Livestock have a well-documented impact on the habitat of the sagegrouse and any species that lives in a grazing allotment. Livestock are an invasive species.

“We need to restore natural ecosystem function, so restoration of native vegetation is huge,” Donnelly said. “Then we need to address degradation of our range lands by cattle. The Great Basin Desert is not meant to support half-ton ungulates. That is not natural in the sagebrush ecosystem. Cows are not supposed to be there and so cows are damaging our ecosystems. Does that mean we need to get every cow off of the range land in the Great Basin? Probably not. But it could mean increasing resting intervals, for instance, the number of years you allow range land to rest between grazing. It could mean in certain places cows just shouldn’t be there, but that ongoing degradation of the range land creates new vectors for cheatgrass expansion and prevents the land from healing.”

Streamline the Process

Since assuming the office of president, Donald Trump, through executive order and top down administrator pressure has worked to “streamline” the approval process of proposed projects on federal land. The Forest Service has proposed a radical reconsideration of the National Environmental Policy Act (NEPA). Donnelly says the massive fuel break project is part of the effort to circumvent public and scientific scrutiny of projects proposed on federal lands.

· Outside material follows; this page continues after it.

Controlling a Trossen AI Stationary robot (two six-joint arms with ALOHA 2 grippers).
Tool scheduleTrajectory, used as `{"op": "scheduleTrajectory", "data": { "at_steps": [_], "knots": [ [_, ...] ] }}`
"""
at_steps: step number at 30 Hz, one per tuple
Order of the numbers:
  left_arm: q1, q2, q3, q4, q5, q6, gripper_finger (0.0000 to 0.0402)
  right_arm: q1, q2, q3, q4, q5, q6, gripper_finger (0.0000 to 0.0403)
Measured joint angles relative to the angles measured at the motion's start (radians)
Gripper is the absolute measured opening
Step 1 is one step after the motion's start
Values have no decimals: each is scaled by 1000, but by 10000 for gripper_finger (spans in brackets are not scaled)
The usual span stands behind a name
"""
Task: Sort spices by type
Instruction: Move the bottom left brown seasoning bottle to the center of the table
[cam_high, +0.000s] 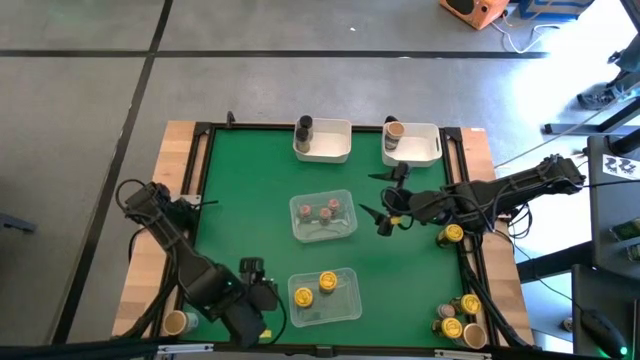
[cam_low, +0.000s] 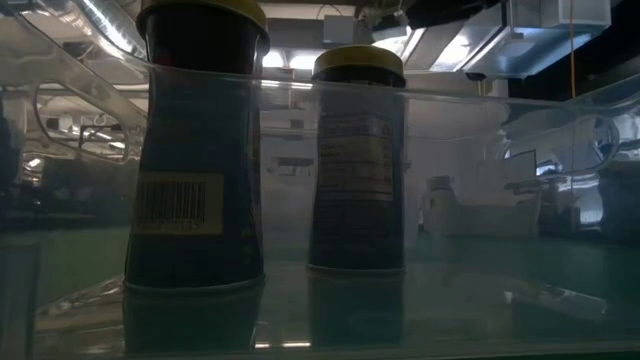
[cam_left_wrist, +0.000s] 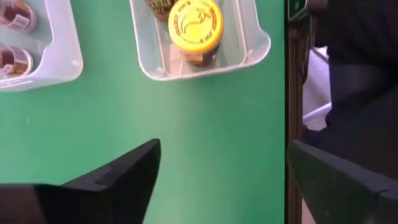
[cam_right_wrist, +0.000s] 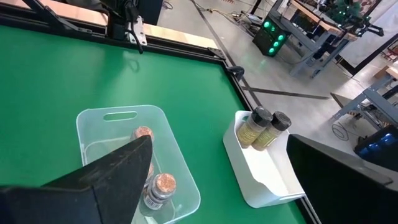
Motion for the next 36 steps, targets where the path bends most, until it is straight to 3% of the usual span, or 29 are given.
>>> {"op": "scheduleTrajectory", "data": {
  "at_steps": [7, 16, 24, 36],
  "knots": [
    [-23, 0, 0, -63, 6, -64, 396, 0, 9, -1, -1, 0, -3, 372],
    [-157, 1, 0, -274, 29, -355, 391, 0, 9, -1, 0, 0, -3, 372],
    [-294, 1, 0, -273, 146, -659, 391, 0, 9, -1, 30, 0, -4, 372],
    [-433, 1, 0, -273, 164, -957, 391, 0, 9, -1, 63, 0, -56, 372]
  ]
}}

“They have been using this euphemism of ‘streamlining NEPA,’ which really means short cutting, and they are short cutting all of our bedrock environmental laws. From the National Environmental Policy Act to the Endangered Species Act, Clean Air and Clean Water Act, you name it, the Trump administration is trying to go around it, is trying to shortcut it, so that they can do the bidding of Trump’s campaign donors. It’s really that simple, so we’re trying to highlight that, and I think this project is a good example of that streamlining, short cutting. The environmental impact statement is cursory. It contains almost no site-specific analysis at all, and furthermore, it sets up a framework where they can avoid site-specific analysis in the future by setting up exemptions for future analysis.”

An electronic copy of the Draft Programmatic EIS and associated documents is available on the BLM Land Use Planning and NEPA register. For comments to be considered, they must be received by the BLM no later than midnight MST on August 5, 2019.